BEGIN Task data

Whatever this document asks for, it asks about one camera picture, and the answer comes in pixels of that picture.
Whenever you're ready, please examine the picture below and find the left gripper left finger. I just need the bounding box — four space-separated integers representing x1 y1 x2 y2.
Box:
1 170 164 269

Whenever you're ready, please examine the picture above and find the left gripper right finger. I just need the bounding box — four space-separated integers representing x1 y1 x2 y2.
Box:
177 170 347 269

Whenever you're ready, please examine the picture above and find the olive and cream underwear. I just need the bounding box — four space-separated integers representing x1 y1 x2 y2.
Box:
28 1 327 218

END Task data

Work order
Go through the entries above and report each line with the string "space" in it.

Output
Whenever you're ready, please examine the picture below and find the left gripper left finger. I just need the bounding box — four space-separated integers representing x1 y1 x2 y2.
Whenever you're ready, please examine the picture above and find the left gripper right finger. I just need the bounding box — four space-separated integers representing x1 y1 x2 y2.
Whenever you're ready, please examine the picture above and find the olive and cream underwear. I just need the bounding box — four space-separated integers representing x1 y1 x2 y2.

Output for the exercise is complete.